#### Task directions:
Retype only the lines at the head of the records, first through the one with "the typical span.", exactly as written.

#### Data supplied:

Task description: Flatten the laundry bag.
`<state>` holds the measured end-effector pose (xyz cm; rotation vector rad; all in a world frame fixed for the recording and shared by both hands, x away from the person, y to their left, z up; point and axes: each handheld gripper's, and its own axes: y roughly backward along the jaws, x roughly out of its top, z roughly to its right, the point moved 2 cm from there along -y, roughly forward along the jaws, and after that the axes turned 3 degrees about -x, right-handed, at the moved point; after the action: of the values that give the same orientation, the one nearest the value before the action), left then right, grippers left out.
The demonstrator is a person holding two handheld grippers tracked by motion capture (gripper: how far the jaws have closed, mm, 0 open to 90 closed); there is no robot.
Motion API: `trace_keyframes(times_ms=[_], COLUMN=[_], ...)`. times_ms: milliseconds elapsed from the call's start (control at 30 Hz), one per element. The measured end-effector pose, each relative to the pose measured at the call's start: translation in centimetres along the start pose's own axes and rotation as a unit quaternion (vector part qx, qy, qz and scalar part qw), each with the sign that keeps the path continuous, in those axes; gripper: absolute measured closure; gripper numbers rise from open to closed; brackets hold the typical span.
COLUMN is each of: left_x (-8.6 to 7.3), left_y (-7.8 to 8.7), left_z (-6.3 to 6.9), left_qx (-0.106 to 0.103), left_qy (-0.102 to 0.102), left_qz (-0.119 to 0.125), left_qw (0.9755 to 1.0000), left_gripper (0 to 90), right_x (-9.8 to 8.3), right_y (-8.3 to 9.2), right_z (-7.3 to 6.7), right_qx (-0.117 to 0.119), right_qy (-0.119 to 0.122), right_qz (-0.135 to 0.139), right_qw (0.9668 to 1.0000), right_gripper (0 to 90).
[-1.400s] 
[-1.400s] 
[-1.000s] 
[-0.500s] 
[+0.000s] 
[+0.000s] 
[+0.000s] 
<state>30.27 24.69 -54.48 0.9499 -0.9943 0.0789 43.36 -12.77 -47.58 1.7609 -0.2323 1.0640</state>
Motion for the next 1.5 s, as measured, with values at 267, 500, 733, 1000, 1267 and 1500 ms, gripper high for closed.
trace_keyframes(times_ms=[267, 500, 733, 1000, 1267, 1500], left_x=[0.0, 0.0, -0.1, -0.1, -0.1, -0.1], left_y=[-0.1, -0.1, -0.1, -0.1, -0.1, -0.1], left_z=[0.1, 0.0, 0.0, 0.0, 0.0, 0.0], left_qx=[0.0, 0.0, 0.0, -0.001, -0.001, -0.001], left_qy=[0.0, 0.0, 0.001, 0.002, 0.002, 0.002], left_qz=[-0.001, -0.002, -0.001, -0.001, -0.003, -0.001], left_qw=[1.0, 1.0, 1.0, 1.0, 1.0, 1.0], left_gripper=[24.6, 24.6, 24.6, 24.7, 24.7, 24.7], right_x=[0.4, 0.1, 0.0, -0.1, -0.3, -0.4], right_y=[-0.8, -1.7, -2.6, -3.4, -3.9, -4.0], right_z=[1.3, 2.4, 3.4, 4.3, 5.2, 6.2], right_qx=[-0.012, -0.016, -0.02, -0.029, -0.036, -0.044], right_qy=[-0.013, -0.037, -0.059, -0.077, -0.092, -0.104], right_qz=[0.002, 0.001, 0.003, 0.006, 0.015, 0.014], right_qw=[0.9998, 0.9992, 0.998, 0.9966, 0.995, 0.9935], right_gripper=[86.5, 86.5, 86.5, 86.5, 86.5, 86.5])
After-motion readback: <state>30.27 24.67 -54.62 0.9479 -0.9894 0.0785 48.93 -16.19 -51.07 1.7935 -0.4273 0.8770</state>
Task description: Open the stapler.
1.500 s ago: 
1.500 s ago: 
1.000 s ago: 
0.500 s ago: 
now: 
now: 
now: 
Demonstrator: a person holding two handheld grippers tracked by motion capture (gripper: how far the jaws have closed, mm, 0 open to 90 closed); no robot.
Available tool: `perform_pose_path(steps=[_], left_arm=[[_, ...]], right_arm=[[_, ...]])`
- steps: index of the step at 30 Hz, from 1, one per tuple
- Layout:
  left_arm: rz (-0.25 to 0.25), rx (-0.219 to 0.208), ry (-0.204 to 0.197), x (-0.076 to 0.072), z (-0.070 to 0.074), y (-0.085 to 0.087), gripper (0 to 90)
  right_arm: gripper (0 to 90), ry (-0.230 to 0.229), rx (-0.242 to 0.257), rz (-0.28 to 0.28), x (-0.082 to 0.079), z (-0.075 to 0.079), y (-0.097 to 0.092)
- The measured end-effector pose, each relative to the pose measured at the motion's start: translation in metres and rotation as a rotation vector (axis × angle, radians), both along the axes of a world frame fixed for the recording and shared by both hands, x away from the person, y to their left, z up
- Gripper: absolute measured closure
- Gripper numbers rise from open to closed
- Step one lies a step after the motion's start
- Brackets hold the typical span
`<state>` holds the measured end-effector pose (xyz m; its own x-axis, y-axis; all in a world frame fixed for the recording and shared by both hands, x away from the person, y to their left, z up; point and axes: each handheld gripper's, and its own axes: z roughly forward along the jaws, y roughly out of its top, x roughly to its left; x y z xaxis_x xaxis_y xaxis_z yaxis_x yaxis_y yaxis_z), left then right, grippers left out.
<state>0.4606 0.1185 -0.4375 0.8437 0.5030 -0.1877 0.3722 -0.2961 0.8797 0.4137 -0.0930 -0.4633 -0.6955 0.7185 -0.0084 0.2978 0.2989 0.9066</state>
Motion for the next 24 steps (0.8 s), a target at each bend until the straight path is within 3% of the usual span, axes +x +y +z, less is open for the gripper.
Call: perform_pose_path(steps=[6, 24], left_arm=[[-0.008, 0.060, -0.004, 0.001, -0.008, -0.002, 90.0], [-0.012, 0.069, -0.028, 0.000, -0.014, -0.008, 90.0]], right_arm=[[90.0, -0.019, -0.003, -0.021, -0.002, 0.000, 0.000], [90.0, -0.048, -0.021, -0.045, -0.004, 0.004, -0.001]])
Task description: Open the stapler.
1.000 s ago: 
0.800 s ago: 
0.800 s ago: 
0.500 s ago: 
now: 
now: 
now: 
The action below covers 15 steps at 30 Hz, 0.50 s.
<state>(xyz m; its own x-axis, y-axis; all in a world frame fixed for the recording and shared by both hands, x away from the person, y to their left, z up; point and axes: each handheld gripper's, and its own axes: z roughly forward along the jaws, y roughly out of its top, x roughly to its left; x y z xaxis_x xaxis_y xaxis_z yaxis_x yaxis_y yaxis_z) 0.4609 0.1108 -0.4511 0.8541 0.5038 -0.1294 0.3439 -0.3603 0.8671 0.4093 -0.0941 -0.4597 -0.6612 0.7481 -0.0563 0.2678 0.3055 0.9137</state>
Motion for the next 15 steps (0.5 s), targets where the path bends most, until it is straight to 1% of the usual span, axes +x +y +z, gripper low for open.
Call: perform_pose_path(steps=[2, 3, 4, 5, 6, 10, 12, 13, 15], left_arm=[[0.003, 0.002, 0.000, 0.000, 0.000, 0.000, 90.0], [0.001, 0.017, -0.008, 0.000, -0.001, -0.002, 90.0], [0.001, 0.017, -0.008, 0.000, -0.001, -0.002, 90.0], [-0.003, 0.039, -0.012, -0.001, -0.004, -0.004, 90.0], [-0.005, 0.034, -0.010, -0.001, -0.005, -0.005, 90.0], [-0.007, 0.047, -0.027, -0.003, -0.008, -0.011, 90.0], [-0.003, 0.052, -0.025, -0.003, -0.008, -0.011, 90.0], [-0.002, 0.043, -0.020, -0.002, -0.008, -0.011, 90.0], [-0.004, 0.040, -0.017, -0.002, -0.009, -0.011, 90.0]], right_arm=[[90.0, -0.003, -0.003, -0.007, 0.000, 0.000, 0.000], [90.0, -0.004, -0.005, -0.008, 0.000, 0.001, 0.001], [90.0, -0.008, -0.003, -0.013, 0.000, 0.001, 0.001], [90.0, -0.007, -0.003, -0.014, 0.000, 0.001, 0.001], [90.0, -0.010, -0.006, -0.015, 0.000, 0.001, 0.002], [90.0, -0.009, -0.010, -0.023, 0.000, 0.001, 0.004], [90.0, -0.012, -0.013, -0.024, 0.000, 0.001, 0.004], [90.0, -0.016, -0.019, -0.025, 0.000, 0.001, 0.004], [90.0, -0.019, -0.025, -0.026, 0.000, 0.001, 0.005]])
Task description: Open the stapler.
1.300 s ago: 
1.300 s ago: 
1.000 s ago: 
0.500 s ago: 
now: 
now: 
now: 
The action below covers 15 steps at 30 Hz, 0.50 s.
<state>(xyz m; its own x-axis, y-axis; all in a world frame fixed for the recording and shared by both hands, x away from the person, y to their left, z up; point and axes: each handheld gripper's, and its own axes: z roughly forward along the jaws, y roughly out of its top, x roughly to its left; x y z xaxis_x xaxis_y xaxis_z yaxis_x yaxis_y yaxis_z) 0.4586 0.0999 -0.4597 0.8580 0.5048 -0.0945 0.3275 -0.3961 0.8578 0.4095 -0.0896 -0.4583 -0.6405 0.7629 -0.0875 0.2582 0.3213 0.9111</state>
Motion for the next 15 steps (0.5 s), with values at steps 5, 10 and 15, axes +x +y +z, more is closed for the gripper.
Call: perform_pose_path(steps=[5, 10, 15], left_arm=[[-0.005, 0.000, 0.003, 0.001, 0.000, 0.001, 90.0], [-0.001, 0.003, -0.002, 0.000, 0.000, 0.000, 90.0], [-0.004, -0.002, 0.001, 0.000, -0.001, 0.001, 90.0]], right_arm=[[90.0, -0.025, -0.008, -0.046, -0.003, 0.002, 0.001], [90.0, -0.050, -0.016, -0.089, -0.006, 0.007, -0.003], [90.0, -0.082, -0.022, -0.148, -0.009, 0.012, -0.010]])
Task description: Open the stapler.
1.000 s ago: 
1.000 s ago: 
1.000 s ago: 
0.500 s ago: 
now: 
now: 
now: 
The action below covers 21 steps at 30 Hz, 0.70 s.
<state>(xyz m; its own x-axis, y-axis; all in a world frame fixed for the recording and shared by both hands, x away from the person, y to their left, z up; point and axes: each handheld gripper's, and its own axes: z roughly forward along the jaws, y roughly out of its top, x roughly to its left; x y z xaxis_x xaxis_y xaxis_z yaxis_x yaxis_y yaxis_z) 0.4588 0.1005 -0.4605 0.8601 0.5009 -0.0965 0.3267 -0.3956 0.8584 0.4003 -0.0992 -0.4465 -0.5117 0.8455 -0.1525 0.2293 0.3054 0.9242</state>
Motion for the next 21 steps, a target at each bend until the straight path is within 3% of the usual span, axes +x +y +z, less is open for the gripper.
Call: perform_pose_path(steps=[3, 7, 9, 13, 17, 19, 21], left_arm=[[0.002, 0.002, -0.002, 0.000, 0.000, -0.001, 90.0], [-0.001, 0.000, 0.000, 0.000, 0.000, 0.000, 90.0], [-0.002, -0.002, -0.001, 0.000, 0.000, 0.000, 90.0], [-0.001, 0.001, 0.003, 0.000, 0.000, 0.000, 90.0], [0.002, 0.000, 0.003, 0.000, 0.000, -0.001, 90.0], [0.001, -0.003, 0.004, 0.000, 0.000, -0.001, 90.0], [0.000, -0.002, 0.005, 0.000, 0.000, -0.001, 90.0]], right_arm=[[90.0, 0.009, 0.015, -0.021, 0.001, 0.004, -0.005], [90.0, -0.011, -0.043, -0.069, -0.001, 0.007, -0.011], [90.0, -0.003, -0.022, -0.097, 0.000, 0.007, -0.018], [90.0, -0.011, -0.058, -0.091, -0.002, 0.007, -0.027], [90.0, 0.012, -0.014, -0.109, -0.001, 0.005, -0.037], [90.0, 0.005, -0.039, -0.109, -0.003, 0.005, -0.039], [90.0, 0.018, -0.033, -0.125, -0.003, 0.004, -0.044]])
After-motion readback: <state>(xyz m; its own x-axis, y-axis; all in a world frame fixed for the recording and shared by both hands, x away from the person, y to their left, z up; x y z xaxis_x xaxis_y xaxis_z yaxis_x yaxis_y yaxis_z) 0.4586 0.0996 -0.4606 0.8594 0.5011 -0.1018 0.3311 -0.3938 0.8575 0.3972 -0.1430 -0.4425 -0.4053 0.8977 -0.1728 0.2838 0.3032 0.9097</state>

#### Reply to the exercise:
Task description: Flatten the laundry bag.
`<state>` holds the measured end-effector pose (xyz cm; rotation vector rad; all in a world frame fixed for the recording and shared by both hands, x away from the person, y to their left, z up; point and axes: each handheld gripper's, and its own axes: y roughly backward along the jaws, x roughly out of its top, z roughly to its right, the point moved 2 cm from there along -y, roughly forward along the jaws, and after that the axes turned 3 degrees about -x, right-handed, at the moved point; after the action: of the values that give the same orientation, the one nearest the value before the action), left then right, grippers left out.
The demonstrator is a person holding two handheld grippers tracked by motion capture (gripper: how far the jaws have closed, mm, 0 open to 90 closed); there is no robot.
Motion API: `trace_keyframes(times_ms=[_], COLUMN=[_], ...)`. times_ms: milliseconds elapsed from the call's start (control at 30 Hz), one per element. The measured end-effector pose, each relative to the pose measured at the call's start: translation in centimetres along the start pose's own axes and rotation as a unit quaternion (vector part qx, qy, qz and scalar part qw), each with the sign that keeps the path continuous, in those axes; gripper: absolute measured closure; gripper numbers rise from open to closed; brackets hold the typical span.

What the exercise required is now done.